Demonstration of Silicon/Carbon Nanostructured Electrodes in Li-Ion Batteries

Period of Performance: 01/01/2006 - 12/31/2006

$99.9K

Phase 1 STTR

Recipient Firm

Mainstream Engineering Corporation
200 Yellow Place Array
Rockledge, FL 32955
Firm POC
Principal Investigator

Research Institution

Universities Space Research Association
10211 Wincopin Circle
Suite 500
Columbia, MD 21044
Institution POC

Abstract

The energy generation and storage for modern-day sensor networks, communications, and electronics presents a variety of unique challenges.
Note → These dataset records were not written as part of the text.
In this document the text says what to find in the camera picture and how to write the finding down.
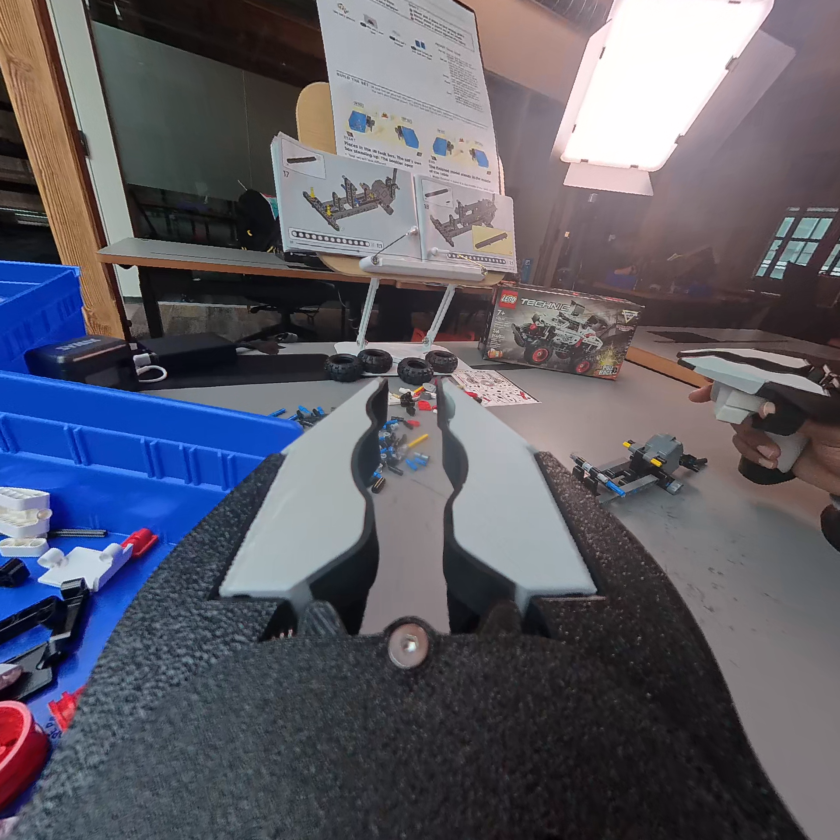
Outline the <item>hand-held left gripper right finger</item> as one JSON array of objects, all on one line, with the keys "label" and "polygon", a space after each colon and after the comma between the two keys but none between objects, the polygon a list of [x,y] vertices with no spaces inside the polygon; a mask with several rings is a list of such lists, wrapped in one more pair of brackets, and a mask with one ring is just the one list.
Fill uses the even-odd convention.
[{"label": "hand-held left gripper right finger", "polygon": [[448,378],[437,382],[448,595],[464,607],[593,596],[596,584],[537,460],[537,450]]}]

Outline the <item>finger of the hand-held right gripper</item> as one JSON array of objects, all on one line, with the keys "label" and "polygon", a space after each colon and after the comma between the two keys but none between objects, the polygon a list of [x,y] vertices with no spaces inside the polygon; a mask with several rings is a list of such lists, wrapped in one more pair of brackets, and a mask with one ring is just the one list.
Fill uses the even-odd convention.
[{"label": "finger of the hand-held right gripper", "polygon": [[713,360],[743,364],[758,370],[774,372],[809,372],[814,367],[813,362],[800,356],[734,348],[679,351],[677,360],[679,364],[693,366],[695,369],[699,364],[710,365]]},{"label": "finger of the hand-held right gripper", "polygon": [[810,378],[812,373],[820,374],[820,371],[809,364],[796,367],[775,365],[770,368],[756,364],[690,364],[689,368],[714,382],[710,391],[712,398],[730,392],[756,396],[762,388],[779,394],[796,392],[820,398],[834,397],[833,389],[820,385],[821,376],[816,381]]}]

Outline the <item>pile of blue black pins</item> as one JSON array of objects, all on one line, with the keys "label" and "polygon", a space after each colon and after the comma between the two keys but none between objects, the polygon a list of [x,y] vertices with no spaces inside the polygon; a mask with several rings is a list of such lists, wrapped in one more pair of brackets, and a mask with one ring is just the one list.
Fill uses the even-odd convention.
[{"label": "pile of blue black pins", "polygon": [[299,406],[289,418],[297,419],[303,435],[277,454],[277,477],[304,492],[323,490],[327,500],[350,500],[355,494],[369,498],[395,469],[416,472],[428,466],[423,452],[401,449],[408,440],[389,415],[387,394],[368,389],[326,413],[318,406]]}]

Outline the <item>partly built toy chassis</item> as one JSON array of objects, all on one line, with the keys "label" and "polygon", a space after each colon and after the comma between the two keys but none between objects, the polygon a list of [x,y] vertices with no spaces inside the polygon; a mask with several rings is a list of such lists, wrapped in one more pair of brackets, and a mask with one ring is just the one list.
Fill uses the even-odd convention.
[{"label": "partly built toy chassis", "polygon": [[600,466],[580,455],[570,456],[572,476],[600,502],[624,499],[650,487],[676,495],[683,487],[676,471],[687,469],[697,473],[708,463],[707,458],[687,453],[673,435],[657,434],[643,444],[628,439],[623,446],[625,459]]}]

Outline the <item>blue plastic bin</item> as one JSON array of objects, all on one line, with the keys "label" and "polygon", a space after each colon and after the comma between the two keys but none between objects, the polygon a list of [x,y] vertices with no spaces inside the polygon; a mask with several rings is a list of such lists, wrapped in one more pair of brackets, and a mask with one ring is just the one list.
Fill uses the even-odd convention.
[{"label": "blue plastic bin", "polygon": [[27,373],[25,353],[87,334],[80,269],[1,262],[1,371]]},{"label": "blue plastic bin", "polygon": [[[121,607],[57,742],[23,703],[21,739],[45,747],[2,816],[9,838],[279,838],[324,812],[317,741],[322,680],[350,643],[291,637],[285,597],[211,598],[270,489],[302,499],[291,455],[315,442],[292,422],[6,373],[2,443],[19,486],[59,511],[128,538],[147,528],[167,551]],[[315,689],[315,701],[307,690]]]}]

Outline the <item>grey desk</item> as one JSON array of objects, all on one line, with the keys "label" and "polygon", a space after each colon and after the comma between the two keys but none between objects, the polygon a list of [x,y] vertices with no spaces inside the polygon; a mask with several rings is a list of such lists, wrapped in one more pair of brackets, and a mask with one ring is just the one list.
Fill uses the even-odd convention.
[{"label": "grey desk", "polygon": [[419,666],[339,631],[263,643],[171,694],[137,737],[116,838],[804,838],[662,570],[538,465],[605,601],[499,602]]}]

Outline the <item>printed task sheet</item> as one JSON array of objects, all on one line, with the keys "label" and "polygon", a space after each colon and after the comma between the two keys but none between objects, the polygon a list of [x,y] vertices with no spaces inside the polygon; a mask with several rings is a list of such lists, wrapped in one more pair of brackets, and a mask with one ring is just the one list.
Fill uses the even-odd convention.
[{"label": "printed task sheet", "polygon": [[337,154],[501,193],[474,11],[318,1]]}]

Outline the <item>window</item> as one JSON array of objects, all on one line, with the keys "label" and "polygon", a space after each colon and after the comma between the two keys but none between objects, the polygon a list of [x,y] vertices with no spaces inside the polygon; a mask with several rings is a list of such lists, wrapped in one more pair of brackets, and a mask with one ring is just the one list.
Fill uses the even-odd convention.
[{"label": "window", "polygon": [[831,242],[831,248],[820,268],[824,277],[839,276],[838,238],[829,237],[832,224],[838,219],[838,206],[789,206],[770,238],[753,278],[775,283],[789,265],[807,266],[818,247]]}]

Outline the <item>toy sticker sheet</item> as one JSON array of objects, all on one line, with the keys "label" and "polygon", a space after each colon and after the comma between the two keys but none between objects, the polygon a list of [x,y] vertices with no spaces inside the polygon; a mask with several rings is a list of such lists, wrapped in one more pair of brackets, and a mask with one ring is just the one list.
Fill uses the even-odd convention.
[{"label": "toy sticker sheet", "polygon": [[450,378],[485,407],[525,406],[540,400],[523,391],[498,371],[457,369]]}]

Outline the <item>black office chair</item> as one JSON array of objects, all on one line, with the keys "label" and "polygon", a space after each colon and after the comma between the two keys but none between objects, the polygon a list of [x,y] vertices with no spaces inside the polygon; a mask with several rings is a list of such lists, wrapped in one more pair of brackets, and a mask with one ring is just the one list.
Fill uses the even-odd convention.
[{"label": "black office chair", "polygon": [[291,325],[291,315],[312,308],[319,308],[324,303],[335,299],[333,284],[317,280],[301,280],[293,278],[279,278],[269,284],[251,283],[242,291],[249,303],[255,304],[249,308],[278,312],[280,321],[260,331],[244,336],[246,342],[258,340],[288,341],[288,334],[294,330]]}]

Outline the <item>black power bank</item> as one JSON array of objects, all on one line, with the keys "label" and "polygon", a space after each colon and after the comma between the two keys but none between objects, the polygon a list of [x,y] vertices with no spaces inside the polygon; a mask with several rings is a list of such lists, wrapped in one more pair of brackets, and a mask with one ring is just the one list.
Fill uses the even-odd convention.
[{"label": "black power bank", "polygon": [[126,392],[140,389],[129,342],[88,335],[28,350],[28,372],[52,380],[98,385]]}]

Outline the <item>bright studio light panel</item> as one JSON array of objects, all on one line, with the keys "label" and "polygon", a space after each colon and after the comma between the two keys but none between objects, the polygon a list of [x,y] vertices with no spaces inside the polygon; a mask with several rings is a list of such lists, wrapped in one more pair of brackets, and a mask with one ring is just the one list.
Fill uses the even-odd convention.
[{"label": "bright studio light panel", "polygon": [[796,55],[772,1],[625,1],[589,38],[551,157],[563,186],[651,196],[710,164]]}]

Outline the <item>black backpack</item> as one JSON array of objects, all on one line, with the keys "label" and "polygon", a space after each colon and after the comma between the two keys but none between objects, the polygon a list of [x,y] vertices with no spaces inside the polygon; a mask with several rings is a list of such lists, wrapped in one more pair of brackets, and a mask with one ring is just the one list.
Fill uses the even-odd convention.
[{"label": "black backpack", "polygon": [[284,252],[280,220],[264,194],[244,190],[235,204],[235,222],[241,249],[280,256]]}]

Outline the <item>open instruction booklet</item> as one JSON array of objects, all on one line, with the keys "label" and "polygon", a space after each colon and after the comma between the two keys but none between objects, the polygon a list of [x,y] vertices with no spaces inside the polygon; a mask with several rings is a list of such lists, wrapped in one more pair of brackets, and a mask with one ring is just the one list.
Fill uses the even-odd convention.
[{"label": "open instruction booklet", "polygon": [[512,200],[435,176],[356,161],[279,133],[270,146],[284,249],[517,268]]}]

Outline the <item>red toy wheel hub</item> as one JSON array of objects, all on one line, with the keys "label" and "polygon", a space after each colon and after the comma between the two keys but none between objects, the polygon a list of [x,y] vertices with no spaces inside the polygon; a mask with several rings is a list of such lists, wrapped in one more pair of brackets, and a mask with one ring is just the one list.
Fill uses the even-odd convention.
[{"label": "red toy wheel hub", "polygon": [[1,806],[17,799],[44,769],[49,736],[21,702],[1,702]]}]
To achieve the long-duration missions away from Earth as outlined in the Vision for Human Exploration in Space, these energy storage systems will need to undergo a dramatic increase in their specific energy densities. Recently, Mainstream has made startling advances in the area of high energy-density batteries using carbon nanotube (CNT) electrodes. However, theory suggests that silicon actually possesses an intercalation capacity that is an order of magnitude above that of carbon. If this is able to be translated into added capacity, it would truly revolutionize Li-ion electrochemistry and energy-storage technologies in general. The Universities Space Research Association has recently developed a process of growing silicon nanorods and has agreed to team with Mainstream for this Phase I STTR effort. This Phase I focuses on developing and testing electrodes comprised of both silicon and carbon nanostructures in Li-ion batteries. Because the basic battery chemistry will not be affected, safety will not be compromised.